* [Work instruction]: Every entry below needs to be repeated exactly as written.

******

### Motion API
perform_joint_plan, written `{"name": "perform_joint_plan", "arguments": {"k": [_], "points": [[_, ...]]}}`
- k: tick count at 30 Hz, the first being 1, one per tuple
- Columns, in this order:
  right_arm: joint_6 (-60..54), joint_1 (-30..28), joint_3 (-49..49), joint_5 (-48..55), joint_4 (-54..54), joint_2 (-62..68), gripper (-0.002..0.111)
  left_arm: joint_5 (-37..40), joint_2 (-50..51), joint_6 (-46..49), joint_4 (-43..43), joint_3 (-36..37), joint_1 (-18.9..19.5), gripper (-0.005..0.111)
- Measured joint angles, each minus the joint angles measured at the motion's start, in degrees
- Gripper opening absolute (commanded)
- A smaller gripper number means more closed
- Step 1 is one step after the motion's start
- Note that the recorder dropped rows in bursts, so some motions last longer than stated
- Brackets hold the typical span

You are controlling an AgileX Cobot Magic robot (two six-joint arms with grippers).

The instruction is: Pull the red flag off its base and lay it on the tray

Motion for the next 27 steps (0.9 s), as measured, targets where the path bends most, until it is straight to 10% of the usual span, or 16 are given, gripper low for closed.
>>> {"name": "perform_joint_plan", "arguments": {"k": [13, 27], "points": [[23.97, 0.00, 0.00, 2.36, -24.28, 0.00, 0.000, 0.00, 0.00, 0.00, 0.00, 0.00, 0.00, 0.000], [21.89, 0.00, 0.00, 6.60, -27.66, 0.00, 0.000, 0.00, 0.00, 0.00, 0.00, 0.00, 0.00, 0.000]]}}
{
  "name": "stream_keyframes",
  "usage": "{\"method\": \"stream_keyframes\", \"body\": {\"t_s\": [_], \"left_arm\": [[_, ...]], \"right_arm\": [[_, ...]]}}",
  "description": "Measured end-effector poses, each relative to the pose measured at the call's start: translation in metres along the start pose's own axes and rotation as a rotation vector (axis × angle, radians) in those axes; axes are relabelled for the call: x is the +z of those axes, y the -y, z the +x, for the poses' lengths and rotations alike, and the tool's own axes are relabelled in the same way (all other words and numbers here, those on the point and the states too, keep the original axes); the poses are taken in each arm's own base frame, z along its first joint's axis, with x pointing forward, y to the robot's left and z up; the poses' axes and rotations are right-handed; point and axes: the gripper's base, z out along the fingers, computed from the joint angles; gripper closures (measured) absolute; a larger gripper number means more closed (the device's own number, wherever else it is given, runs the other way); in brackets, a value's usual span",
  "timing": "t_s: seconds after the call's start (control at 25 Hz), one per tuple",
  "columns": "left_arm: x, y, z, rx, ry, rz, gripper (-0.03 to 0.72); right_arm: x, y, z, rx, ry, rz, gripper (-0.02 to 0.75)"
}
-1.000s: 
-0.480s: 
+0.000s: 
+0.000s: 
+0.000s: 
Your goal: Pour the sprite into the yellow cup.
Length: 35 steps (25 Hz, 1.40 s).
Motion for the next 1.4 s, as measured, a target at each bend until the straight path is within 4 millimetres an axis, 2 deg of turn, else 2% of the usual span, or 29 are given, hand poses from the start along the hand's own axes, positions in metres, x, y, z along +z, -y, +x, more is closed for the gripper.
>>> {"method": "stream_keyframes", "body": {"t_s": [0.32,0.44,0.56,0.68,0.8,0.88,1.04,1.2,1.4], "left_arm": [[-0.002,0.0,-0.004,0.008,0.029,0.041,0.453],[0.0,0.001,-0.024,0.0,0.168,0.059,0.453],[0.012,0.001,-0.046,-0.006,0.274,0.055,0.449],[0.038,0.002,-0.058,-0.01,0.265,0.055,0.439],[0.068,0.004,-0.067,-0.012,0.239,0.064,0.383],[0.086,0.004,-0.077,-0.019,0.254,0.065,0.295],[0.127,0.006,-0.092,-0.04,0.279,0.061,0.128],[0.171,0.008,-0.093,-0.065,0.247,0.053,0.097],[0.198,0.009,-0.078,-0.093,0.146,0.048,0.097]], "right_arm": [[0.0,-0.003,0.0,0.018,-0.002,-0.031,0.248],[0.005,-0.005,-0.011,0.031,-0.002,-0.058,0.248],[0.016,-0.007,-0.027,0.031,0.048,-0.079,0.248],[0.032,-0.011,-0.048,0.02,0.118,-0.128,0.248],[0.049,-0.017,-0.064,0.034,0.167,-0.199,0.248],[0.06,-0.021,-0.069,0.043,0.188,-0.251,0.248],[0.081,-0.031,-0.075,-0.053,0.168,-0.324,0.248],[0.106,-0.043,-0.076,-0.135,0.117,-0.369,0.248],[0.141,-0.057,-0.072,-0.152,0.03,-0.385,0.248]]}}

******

* [Answer below]:
### Motion API
perform_joint_plan, written `{"name": "perform_joint_plan", "arguments": {"k": [_], "points": [[_, ...]]}}`
- k: tick count at 30 Hz, the first being 1, one per tuple
- Columns, in this order:
  right_arm: joint_6 (-60..54), joint_1 (-30..28), joint_3 (-49..49), joint_5 (-48..55), joint_4 (-54..54), joint_2 (-62..68), gripper (-0.002..0.111)
  left_arm: joint_5 (-37..40), joint_2 (-50..51), joint_6 (-46..49), joint_4 (-43..43), joint_3 (-36..37), joint_1 (-18.9..19.5), gripper (-0.005..0.111)
- Measured joint angles, each minus the joint angles measured at the motion's start, in degrees
- Gripper opening absolute (commanded)
- A smaller gripper number means more closed
- Step 1 is one step after the motion's start
- Note that the recorder dropped rows in bursts, so some motions last longer than stated
- Brackets hold the typical span

You are controlling an AgileX Cobot Magic robot (two six-joint arms with grippers).

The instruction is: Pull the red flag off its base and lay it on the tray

Motion for the next 27 steps (0.9 s), as measured, targets where the path bends most, until it is straight to 10% of the usual span, or 16 are given, gripper low for closed.
>>> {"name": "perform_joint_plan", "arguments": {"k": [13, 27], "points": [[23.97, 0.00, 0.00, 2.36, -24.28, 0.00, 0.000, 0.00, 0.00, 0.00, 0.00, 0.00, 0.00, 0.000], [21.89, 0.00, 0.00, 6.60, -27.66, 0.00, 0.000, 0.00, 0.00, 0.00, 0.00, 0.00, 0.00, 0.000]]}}
{
  "name": "stream_keyframes",
  "usage": "{\"method\": \"stream_keyframes\", \"body\": {\"t_s\": [_], \"left_arm\": [[_, ...]], \"right_arm\": [[_, ...]]}}",
  "description": "Measured end-effector poses, each relative to the pose measured at the call's start: translation in metres along the start pose's own axes and rotation as a rotation vector (axis × angle, radians) in those axes; axes are relabelled for the call: x is the +z of those axes, y the -y, z the +x, for the poses' lengths and rotations alike, and the tool's own axes are relabelled in the same way (all other words and numbers here, those on the point and the states too, keep the original axes); the poses are taken in each arm's own base frame, z along its first joint's axis, with x pointing forward, y to the robot's left and z up; the poses' axes and rotations are right-handed; point and axes: the gripper's base, z out along the fingers, computed from the joint angles; gripper closures (measured) absolute; a larger gripper number means more closed (the device's own number, wherever else it is given, runs the other way); in brackets, a value's usual span",
  "timing": "t_s: seconds after the call's start (control at 25 Hz), one per tuple",
  "columns": "left_arm: x, y, z, rx, ry, rz, gripper (-0.03 to 0.72); right_arm: x, y, z, rx, ry, rz, gripper (-0.02 to 0.75)"
}
-1.000s: 
-0.480s: 
+0.000s: 
+0.000s: 
+0.000s: 
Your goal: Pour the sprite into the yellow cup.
Length: 35 steps (25 Hz, 1.40 s).
Motion for the next 1.4 s, as measured, a target at each bend until the straight path is within 4 millimetres an axis, 2 deg of turn, else 2% of the usual span, or 29 are given, hand poses from the start along the hand's own axes, positions in metres, x, y, z along +z, -y, +x, more is closed for the gripper.
>>> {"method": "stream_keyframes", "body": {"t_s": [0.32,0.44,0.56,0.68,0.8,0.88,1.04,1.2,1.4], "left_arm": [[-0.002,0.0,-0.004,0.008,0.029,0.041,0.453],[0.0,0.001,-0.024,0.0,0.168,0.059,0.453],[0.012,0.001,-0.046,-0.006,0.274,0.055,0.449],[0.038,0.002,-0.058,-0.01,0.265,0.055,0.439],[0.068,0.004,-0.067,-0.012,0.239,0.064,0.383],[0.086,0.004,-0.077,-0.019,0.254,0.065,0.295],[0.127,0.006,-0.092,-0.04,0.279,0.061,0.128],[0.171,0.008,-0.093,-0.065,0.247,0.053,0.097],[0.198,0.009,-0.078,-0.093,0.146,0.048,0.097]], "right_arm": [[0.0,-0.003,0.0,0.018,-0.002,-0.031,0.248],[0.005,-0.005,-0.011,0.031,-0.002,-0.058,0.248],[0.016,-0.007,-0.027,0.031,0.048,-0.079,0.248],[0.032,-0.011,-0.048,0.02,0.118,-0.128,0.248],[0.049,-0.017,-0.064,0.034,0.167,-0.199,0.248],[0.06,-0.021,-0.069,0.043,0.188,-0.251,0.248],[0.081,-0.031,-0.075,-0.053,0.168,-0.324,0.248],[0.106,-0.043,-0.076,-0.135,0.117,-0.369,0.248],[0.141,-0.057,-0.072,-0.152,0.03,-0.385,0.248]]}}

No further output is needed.